Last October I decided to start making my own props again. I think it was the result of not wanting to fight over inventory with other sellers and beside it was October and I wanted to have some fun. 

I begin by making a bunch of Corpse Heads. My profile picture is one of the 1st ones I did. These Corpse Heads were different than other ones I made because I made them from scratch save for the glass eyes. In the past I used Bucky Skulls, both the 3 piece(4th quality, awful shape) and 2 piece 2nd quality(Ha!!! More like 5th quality). I used techniques that were recommended by people online in blogs and on other pages. What i found was a complete mess. Stain and plastic for example never go good together. Although there are some other techniques I would use on say a Bucky Skeleton now that I didn't use then. 

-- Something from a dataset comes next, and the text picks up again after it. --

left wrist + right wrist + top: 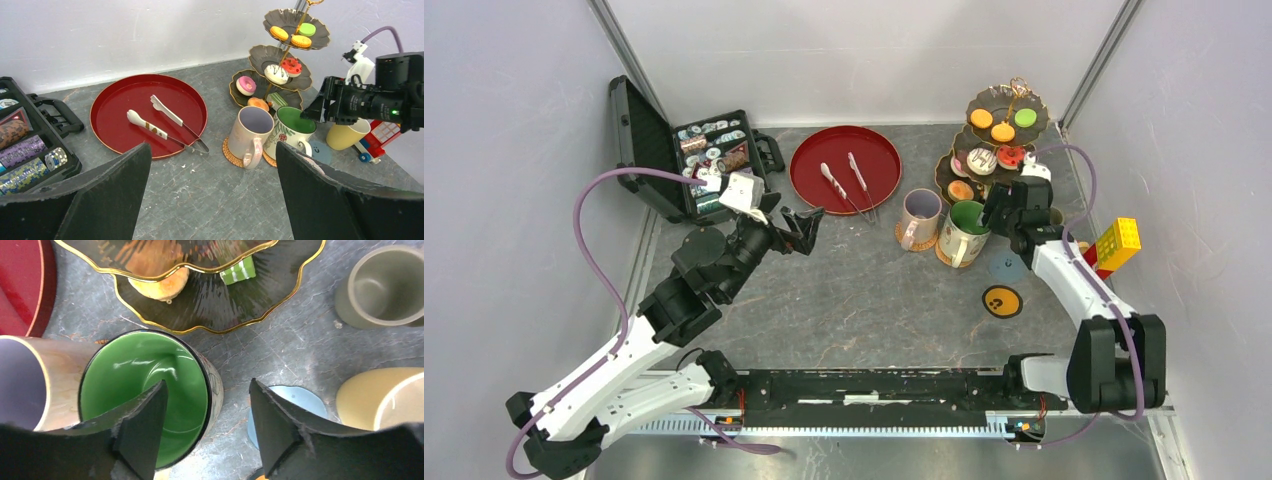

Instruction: Serve the afternoon tea

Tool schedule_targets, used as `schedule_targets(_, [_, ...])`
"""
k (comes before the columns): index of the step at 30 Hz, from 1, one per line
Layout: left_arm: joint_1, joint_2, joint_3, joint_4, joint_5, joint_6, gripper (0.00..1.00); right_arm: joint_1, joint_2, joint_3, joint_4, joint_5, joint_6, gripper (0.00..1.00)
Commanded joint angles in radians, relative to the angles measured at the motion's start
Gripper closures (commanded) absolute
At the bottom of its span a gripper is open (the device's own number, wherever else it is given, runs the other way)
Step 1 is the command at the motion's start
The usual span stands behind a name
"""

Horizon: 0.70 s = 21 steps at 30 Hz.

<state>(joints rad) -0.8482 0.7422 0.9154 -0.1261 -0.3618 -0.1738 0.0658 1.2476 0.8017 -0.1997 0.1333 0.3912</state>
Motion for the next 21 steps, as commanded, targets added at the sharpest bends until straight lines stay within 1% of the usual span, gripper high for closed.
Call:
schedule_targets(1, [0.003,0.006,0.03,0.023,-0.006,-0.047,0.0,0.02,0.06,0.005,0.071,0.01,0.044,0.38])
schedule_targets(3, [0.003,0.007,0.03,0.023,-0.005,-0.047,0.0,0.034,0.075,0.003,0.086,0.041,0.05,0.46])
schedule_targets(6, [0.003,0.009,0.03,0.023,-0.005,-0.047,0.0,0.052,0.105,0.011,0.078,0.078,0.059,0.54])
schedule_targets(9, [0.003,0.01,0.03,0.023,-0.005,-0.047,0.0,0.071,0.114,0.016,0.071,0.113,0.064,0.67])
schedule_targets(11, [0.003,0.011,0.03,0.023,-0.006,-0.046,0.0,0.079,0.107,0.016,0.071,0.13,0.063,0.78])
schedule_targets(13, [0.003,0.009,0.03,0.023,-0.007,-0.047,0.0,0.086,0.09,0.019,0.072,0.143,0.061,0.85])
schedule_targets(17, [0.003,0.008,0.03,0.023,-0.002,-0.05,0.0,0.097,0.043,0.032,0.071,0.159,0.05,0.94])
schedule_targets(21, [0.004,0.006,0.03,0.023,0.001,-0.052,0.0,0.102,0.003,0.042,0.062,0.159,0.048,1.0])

I wanted my own unique experience so I just made everything up as I went. I found a sort of freedom in that. Listening to others advice can sometimes stand in the way of what you're trying to do. Let the learning experience be real not imagined by reading a book. Nothing is like hands on. 

I like my Corpse Heads and all the trick or treaters were fascinated by them as I put them on display. They're all hand painted and not airbrushed. In the future I may start air brushing to speed things up. 

In addition to my new Corpse Head like I've started producing severed fingers and severed eyeball props. I really worked hard to create veins on the white portion which I made yellow. I was trying to make my eyes look different than other peoples offerings. 

Silicone body parts is a new area for me. I think selling a Chinese made vinyl finger prop for $18(yikes, but he paid it)only to have the customer fly off the handle pushed me in that direction. I have a lot to learn about silicone but mostly avoiding waste. I have some ideas. If the snow would ever melt and it would warm up....

In a week or two I'll introduce some other new props that will all sell for $5 shipped. Should be fun.


----------